Yesterday, I heard Sarah A. Soule, an Arizona sociologist, present a paper on "Student Protest and Youth Collective Action in the United States, 1960-1990." She and her colleagues have coded thousands of stories from The New York Times that mention a wide range of collective political actions, from riots and "melees" to lawsuits and petitions. Their huge dataset allows them to observe the frequency of youth protests over time, the rate of collective action on any particular topic (e.g., civil rights), the percentage of protests that involve violence, and many other matters. I won't "scoop" Soule by describing her results in any detail, but they are deeply interesting. One unsurprising result is a substantial decline in student protest between 1970 and 1990, partly offset by a rise in campus events that favored White supremacy during the 1980s.

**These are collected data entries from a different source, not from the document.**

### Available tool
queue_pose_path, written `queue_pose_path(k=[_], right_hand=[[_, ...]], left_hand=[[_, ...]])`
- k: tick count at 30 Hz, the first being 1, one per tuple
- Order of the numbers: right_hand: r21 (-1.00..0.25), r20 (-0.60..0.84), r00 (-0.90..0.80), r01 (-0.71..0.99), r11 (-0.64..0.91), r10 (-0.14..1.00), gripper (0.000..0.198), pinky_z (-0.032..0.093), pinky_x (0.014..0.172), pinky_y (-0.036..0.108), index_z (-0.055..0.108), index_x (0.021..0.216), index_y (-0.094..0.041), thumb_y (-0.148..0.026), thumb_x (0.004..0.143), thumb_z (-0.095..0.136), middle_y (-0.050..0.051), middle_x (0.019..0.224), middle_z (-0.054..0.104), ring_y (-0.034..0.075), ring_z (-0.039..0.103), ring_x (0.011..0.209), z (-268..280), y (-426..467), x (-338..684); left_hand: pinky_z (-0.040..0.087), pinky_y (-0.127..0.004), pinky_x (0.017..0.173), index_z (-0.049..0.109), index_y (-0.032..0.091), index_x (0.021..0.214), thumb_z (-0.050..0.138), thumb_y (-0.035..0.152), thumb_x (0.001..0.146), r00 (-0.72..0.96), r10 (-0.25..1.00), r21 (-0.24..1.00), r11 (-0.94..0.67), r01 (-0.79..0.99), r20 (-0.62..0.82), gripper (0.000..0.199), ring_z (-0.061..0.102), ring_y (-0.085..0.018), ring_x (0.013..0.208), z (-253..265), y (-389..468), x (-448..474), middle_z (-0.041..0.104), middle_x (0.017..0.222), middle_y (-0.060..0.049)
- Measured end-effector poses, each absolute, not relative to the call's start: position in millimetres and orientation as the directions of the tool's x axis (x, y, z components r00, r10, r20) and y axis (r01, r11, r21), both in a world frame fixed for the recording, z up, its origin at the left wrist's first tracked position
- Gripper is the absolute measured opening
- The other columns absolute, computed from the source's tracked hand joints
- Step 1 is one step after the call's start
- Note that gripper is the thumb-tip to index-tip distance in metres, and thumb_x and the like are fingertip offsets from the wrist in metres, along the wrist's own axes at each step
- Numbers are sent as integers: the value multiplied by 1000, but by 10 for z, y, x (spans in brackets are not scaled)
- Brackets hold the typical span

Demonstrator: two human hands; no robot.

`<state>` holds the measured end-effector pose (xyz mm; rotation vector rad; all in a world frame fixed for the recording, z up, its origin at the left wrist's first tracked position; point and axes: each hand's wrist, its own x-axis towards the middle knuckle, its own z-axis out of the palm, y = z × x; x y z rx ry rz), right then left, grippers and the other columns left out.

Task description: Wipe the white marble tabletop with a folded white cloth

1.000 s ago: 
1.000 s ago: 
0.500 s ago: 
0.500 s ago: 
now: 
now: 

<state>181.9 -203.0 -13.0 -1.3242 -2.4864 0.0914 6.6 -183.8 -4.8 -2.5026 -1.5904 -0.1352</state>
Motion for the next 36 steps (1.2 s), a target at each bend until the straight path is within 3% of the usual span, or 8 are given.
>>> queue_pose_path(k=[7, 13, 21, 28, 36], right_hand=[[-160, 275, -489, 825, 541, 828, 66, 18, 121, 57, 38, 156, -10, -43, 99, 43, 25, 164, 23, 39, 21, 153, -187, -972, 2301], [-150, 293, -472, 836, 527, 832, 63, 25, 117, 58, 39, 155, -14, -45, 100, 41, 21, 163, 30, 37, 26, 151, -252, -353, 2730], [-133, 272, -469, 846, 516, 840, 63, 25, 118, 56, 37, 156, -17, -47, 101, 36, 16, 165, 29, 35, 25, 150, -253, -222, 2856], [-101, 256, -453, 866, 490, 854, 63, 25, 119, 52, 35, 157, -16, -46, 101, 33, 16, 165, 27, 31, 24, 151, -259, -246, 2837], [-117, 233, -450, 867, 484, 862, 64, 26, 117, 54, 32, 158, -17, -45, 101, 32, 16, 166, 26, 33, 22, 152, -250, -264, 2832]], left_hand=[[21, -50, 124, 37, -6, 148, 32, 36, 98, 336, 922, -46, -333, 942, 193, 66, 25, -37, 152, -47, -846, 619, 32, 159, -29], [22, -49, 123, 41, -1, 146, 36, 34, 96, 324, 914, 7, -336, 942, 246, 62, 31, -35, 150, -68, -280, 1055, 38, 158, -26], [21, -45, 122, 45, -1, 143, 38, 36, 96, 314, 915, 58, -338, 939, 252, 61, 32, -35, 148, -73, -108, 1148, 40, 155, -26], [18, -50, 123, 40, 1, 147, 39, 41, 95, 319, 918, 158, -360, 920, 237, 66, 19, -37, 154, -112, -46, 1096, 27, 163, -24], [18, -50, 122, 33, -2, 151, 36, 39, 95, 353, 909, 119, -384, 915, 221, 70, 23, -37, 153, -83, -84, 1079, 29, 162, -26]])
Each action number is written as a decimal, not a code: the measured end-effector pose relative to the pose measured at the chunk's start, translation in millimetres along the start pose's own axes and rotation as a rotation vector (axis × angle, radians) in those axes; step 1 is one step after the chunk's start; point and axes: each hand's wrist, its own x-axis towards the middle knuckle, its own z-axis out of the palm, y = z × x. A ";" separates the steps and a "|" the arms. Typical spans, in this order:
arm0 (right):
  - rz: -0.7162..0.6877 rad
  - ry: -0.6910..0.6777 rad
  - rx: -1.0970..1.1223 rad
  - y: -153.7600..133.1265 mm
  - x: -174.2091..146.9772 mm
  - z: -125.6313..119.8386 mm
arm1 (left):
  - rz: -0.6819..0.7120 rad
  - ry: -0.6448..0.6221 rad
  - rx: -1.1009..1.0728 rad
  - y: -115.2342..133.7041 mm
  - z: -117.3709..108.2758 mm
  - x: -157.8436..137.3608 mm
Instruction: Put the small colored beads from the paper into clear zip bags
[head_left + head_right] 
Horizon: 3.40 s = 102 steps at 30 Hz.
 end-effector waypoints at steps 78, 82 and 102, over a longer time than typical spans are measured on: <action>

Reliance on The New York Times raises methodological issues. It's certainly possible that The Times has a consistent bias--or worse, has changed its bias over time, thus giving an inaccurate impression of trends in actual political behavior. Soule is something of an expert on media bias, so she is well equipped to handle the methodological problems. Nevertheless, most of the questions from the floor yesterday pressed her hard on the potential for bias. I may be reading too much into these questions, but I thought I detected the following implicit idea: The Times (a representative of what one person called the "corporate media") avoids reporting on leftist protests, especially those led by students and youth. In reality, youth opinion is further to the left than we think, but the press overlooks the evidence, thereby making elites feel that they can move to the right.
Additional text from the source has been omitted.